L'intreccio tra vita familiare e professionale: una prospettiva di genere e generazionale

Sara Mazzucchelli1, Maria Letizia Bosoni1, Letizia Medina1, Melanie Sara Palermo2, Annalisa Dordoni3, Valentina Cardinali4

1Università Cattolica di Milano; 2Università di Macerata; 3Università degli Studi di Milano-Bicocca; 4INAPP - Struttura Mercato del lavoro

L'intreccio tra vita familiare e professionale: una prospettiva di genere e generazionale:

Chair: Sara Mazzucchelli
Co-chair: Meria Letizia Bosoni
Università Cattolica di Milano

Il discorso sulla conciliazione tra famiglia e lavoro non è certamente nuovo ed è profondamente mutato negli ultimi anni: se fino a qualche decennio fa prevaleva una visione di contrapposizione tra questi due ambiti, le trasformazioni tecnologiche, della famiglia e dell’organizzazione del lavoro hanno mutato sostanzialmente questo scenario.

Possiamo cogliere questo cambiamento di concezione nelle prospettive teoriche che negli anni hanno analizzato il complesso legame tra famiglia e lavoro.

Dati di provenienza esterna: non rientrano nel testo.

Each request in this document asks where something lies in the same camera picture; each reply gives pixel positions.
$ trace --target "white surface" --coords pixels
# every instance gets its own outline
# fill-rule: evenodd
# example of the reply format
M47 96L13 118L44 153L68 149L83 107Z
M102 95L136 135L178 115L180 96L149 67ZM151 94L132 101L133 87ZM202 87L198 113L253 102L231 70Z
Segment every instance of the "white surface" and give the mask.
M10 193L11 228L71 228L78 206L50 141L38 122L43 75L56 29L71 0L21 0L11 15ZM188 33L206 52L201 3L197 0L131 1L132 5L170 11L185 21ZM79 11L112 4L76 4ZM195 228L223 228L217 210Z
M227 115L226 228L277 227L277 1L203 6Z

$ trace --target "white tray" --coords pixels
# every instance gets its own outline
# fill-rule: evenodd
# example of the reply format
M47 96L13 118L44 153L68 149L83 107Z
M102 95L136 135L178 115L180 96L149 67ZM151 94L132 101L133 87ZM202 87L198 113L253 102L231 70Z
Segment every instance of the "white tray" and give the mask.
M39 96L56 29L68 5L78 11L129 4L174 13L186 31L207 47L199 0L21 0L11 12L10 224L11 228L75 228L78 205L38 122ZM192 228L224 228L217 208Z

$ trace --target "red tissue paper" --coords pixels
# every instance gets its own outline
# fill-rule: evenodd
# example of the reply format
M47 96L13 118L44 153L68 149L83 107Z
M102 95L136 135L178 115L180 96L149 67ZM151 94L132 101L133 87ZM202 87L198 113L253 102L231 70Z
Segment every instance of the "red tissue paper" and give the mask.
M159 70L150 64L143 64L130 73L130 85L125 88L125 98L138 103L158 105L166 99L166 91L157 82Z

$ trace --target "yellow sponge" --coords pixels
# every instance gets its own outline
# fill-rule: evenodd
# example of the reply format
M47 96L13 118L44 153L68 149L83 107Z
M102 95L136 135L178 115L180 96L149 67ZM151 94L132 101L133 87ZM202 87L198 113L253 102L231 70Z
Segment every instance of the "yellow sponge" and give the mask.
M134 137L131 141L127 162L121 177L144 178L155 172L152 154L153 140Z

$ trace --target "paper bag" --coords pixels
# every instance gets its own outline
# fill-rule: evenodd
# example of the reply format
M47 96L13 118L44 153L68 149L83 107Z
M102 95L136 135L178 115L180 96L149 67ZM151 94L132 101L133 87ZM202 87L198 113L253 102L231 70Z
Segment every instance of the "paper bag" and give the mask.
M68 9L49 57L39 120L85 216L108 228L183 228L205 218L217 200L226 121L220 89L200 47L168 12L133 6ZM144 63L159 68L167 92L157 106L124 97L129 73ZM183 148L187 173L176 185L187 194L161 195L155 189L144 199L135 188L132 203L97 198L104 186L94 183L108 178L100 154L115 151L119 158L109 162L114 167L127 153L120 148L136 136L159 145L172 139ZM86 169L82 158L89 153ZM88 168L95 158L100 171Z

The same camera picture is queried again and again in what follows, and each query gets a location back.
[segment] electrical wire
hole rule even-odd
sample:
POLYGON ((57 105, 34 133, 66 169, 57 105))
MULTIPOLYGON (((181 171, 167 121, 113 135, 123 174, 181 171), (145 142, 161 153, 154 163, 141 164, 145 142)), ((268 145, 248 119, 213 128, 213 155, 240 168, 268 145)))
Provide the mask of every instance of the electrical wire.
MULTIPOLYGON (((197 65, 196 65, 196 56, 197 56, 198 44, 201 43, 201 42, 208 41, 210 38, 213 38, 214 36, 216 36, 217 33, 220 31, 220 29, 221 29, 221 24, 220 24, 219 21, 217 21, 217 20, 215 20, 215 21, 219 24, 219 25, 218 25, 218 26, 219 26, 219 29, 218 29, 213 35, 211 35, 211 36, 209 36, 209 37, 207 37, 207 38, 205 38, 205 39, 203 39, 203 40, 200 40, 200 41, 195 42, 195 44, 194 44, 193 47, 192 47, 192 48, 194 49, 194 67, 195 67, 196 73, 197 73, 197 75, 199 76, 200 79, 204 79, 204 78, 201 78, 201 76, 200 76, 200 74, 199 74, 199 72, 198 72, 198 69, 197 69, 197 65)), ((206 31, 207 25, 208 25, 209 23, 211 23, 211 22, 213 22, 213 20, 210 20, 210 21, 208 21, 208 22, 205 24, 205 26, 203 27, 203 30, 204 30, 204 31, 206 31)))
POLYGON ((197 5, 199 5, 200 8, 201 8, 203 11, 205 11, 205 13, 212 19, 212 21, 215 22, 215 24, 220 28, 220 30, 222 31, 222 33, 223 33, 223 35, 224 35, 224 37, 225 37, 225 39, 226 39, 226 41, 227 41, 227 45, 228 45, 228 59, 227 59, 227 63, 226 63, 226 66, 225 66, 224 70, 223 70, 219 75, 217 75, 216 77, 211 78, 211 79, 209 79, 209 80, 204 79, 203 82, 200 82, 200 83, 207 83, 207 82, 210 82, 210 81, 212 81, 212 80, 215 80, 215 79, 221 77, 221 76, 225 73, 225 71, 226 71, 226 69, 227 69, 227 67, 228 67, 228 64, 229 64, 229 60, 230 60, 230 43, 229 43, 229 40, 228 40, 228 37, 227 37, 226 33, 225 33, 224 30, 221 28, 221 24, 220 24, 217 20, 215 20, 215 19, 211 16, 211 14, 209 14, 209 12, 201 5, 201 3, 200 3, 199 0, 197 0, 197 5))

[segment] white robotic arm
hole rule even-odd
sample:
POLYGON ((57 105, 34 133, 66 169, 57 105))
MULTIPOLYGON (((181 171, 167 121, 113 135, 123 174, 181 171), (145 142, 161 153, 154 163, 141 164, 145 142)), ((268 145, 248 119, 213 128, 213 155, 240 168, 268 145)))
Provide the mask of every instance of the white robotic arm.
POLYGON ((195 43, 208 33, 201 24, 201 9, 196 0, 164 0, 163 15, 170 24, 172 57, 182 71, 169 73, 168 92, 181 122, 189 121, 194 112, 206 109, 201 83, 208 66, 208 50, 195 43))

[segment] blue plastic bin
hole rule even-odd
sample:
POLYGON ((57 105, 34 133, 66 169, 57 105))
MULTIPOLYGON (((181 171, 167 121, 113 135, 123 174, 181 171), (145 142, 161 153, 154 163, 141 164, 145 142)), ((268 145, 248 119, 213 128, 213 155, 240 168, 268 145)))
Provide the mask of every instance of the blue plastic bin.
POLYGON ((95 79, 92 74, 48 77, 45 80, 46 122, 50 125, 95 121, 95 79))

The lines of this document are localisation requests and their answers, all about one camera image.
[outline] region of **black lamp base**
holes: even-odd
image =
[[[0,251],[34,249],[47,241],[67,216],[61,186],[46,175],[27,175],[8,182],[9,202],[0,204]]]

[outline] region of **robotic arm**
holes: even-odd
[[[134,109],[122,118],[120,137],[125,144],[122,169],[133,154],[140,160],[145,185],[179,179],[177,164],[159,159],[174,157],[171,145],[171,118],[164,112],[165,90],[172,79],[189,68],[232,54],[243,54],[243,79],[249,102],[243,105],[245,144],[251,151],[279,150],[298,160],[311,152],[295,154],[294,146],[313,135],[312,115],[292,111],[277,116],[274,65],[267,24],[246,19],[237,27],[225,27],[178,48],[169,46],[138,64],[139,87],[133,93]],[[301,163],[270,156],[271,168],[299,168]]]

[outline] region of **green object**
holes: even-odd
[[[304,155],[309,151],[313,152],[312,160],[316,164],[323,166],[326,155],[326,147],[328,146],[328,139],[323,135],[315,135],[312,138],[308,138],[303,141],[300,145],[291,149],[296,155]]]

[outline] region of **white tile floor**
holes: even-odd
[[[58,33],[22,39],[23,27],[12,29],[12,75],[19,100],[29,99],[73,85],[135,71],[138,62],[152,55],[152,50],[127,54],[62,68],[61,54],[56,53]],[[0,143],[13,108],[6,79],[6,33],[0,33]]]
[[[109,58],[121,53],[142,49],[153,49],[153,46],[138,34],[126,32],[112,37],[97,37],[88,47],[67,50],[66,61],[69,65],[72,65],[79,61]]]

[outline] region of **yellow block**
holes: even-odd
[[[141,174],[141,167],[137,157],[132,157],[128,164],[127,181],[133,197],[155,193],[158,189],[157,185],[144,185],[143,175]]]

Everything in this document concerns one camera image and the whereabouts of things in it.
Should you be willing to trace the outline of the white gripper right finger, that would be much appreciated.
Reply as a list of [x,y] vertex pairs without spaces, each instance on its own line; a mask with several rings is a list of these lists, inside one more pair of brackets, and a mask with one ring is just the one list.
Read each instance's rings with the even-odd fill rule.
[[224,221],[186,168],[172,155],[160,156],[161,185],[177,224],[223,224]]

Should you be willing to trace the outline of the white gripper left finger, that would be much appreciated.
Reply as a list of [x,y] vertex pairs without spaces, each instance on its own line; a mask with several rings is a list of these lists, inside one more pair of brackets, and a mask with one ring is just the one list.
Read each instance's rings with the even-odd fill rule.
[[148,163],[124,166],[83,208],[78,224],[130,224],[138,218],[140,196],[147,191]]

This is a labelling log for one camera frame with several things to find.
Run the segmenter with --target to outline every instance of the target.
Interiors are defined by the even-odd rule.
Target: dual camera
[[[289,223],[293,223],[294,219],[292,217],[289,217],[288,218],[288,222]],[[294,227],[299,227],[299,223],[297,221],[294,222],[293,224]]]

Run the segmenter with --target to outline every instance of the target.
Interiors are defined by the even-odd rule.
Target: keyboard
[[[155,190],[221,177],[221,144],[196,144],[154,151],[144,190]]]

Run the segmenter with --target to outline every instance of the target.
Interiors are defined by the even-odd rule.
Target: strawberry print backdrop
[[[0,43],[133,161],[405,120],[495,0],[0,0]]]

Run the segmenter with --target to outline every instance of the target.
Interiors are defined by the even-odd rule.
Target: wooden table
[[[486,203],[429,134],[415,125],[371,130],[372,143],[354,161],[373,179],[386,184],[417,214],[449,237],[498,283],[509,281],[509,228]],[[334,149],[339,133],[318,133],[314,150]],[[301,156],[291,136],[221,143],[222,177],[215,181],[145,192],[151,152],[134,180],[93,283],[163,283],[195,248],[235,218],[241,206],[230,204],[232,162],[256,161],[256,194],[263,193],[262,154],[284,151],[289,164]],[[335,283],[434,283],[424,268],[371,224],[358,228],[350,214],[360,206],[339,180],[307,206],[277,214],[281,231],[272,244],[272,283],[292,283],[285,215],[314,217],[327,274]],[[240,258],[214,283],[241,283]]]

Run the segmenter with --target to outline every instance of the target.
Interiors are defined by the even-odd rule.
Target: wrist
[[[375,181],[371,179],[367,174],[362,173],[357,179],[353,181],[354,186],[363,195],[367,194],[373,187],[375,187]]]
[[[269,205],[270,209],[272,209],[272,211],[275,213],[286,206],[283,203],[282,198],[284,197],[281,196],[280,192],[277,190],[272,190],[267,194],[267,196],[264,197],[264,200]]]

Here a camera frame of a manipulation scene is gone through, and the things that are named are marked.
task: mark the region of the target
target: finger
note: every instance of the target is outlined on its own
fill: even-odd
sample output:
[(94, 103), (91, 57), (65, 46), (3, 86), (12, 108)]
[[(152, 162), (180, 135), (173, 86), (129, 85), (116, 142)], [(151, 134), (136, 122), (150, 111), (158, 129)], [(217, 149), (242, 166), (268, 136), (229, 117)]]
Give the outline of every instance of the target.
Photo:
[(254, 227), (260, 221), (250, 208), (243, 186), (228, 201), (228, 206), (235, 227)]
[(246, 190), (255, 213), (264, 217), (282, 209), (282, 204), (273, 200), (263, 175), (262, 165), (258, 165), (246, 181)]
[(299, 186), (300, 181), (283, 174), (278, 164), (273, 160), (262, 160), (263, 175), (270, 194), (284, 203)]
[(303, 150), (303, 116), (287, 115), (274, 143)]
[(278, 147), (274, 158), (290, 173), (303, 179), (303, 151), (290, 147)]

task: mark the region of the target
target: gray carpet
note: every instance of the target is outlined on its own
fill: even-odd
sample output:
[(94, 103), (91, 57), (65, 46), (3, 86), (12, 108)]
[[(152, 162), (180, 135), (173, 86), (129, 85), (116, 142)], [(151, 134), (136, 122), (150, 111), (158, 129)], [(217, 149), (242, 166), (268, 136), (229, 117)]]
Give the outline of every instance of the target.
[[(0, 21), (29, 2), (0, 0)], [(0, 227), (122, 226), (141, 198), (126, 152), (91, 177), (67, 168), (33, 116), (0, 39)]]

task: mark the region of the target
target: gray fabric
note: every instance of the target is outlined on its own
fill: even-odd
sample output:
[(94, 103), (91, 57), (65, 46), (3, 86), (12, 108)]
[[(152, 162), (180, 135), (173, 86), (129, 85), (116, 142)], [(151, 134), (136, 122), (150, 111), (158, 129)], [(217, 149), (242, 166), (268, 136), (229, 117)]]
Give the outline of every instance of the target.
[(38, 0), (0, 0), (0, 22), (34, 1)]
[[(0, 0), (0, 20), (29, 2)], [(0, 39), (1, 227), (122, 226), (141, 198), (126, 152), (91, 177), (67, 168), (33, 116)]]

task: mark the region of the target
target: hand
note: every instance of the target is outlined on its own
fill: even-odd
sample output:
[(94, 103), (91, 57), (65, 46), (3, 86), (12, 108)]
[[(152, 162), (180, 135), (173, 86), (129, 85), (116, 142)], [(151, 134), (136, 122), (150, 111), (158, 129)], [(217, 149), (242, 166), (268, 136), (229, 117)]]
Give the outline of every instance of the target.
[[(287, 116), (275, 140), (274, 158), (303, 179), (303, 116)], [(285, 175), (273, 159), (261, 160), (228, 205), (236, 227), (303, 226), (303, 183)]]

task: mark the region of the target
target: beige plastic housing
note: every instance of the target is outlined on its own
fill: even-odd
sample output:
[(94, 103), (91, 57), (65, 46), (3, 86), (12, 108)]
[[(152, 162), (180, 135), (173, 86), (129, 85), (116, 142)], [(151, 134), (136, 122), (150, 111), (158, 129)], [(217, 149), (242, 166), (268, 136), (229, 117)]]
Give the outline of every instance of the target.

Se originariamente prevalevano modelli basati su una visione dicotomica - come quello del conflitto - oggi prevalgono modelli che si focalizzano maggiormente su una visione dinamica dei due ambiti. Un approccio recente particolarmente interessante e in linea con una visione dinamica della relazione famiglia-lavoro è la teoria del confine (Clark, 2000), che rilegge il rapporto tra vita lavorativa e familiare attraverso la metafora dell’attraversamento dei confini. Ognuno di noi quotidianamente varca i confini tra lavoro familiare e professionale; tali confini, ad esempio, sono resi particolarmente permeabili dalla tecnologia, oppure vengono continuamente varcati da coloro che hanno un’attività a conduzione familiare o lavorano da casa. Questo apre un ricco filone di analisi sulla natura dei confini, la loro permeabilità, la facilità con cui possono essere ridefiniti in diversi momenti della nostra vita.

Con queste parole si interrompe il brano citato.